Max haute der Rückwärtsgang rein und verwühlte den Trecker bis zur Achse im moddrigen Sand der Wieck. Nach einiger Zeit ergebnislosen Drehens der Räder sprang er ab. Seine Nachtschicht war damit zu Ende. Handys gab es damals noch nicht, Betriebsfunk hatten die Trecker nicht. So trabte er über seinen gepflügten Fehler zurück zum LPG Stützpunkt, Hilfe zu holen. Nach stundenlangem Marsch klopfte er an das Fenster der Bereitschaftsbaracke. Alles blieb dunkel. Max öffnete leise die Tür und sah Stoffel auf der Bank schlafen. Er rüttelte ihn an der Schulter.

„Stoffel, aufstehen, ich brauch Hilfe!“

Stoffel schaltete die Tischlampe ein, sah auf Maxens dreckige Stiefel.

„Maxe, pflügst du jetzt mit den Stiefeln?“

„Nee, mein Trecker sitzt fest, du musst ihn rausziehen.“

Die Grillen zirpten, die Männer gingen zum Schuppen und kletterten auf den Allrad ZT 303.

„Wo steckt er denn? Auf dem Acker?“

Krachend und rußend sprang der Trecker nach gehörigem Vorglühen an.
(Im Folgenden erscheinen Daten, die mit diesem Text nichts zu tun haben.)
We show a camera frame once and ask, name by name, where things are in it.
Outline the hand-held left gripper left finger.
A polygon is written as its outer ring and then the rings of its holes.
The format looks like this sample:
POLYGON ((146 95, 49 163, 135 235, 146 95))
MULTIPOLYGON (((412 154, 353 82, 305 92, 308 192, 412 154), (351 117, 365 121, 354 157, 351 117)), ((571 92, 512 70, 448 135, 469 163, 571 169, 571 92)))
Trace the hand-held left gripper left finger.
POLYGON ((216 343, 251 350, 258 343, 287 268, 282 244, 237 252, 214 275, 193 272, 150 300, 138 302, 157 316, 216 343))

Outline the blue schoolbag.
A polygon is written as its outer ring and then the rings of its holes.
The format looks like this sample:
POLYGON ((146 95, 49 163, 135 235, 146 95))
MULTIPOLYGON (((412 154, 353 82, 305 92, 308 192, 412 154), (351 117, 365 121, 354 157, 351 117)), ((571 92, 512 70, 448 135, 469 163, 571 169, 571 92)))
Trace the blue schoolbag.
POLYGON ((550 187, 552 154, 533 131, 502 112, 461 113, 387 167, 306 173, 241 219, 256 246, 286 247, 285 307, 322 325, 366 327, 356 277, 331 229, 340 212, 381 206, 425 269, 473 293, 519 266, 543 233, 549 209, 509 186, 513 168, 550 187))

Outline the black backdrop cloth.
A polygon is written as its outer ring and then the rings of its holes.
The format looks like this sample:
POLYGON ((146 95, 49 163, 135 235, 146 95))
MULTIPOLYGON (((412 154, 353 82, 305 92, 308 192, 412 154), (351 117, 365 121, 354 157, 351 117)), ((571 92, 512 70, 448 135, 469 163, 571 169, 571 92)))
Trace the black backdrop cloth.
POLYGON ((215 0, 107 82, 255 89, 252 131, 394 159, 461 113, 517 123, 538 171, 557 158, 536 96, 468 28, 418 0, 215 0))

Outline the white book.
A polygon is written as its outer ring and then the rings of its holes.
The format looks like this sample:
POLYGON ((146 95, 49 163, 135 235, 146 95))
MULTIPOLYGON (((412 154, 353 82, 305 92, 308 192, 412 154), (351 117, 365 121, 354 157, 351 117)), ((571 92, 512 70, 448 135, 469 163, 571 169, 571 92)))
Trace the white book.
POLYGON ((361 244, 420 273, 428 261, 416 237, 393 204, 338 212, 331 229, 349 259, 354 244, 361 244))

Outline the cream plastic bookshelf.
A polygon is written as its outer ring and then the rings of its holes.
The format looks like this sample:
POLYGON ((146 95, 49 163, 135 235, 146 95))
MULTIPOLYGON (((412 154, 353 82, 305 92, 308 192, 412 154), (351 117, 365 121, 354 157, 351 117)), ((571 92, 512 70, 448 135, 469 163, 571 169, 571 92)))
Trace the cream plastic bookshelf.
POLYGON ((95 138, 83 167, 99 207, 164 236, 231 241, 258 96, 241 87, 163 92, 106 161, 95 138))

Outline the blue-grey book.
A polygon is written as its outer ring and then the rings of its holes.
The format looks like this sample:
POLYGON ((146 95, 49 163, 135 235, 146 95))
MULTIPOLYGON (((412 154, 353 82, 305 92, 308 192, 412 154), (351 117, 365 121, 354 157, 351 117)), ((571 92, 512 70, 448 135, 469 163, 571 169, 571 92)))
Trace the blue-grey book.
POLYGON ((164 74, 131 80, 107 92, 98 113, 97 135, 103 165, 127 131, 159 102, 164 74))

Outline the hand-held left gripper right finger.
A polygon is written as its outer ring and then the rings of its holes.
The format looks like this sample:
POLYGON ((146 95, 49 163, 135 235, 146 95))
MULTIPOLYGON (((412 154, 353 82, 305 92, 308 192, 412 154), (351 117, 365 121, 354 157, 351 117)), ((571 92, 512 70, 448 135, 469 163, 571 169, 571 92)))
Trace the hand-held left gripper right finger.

Stoffel kletterte noch mal vom Bock und schaute nach den Abschleppseilen.

„Nee, nicht auf dem Acker, ich zeig dir schon, wo.“

So tuckerten sie in Richtung Land ohne Ende. Als der Scheinwerfer die riesige geschwungene Richtfurche auf dem ansonsten ungebrochenen Acker erfasste, schaute Stoffel Max von der Seite an. Max zeigte in Richtung Wasser und sagte nur „Fahr mal!“

Stoffel schnupperte vor sich hin, kein kleines süßes Düftchen von Schnaps lag in der Luft. Er schüttelte den Kopf. Jetzt sahen sie die dunkle Silhouette des Treckers vor dem Wasser und Max meinte: „Das Licht ist ja nun weg.“

„Welches Licht, bist du krank, hast du Fieber?“

Max schaute aufs Wasser hinaus.

„Ich sollte dem Licht folgen, hat Nürnberg gesagt, und das hab ich gemacht. Muss wohl das falsche gewesen sein.“

Langsam schob sich eine Laterne über den Sund, Max zeigte darauf und sagte „Siehst du, das Licht kommt andersrum.“ Stoffel lachte kurz auf.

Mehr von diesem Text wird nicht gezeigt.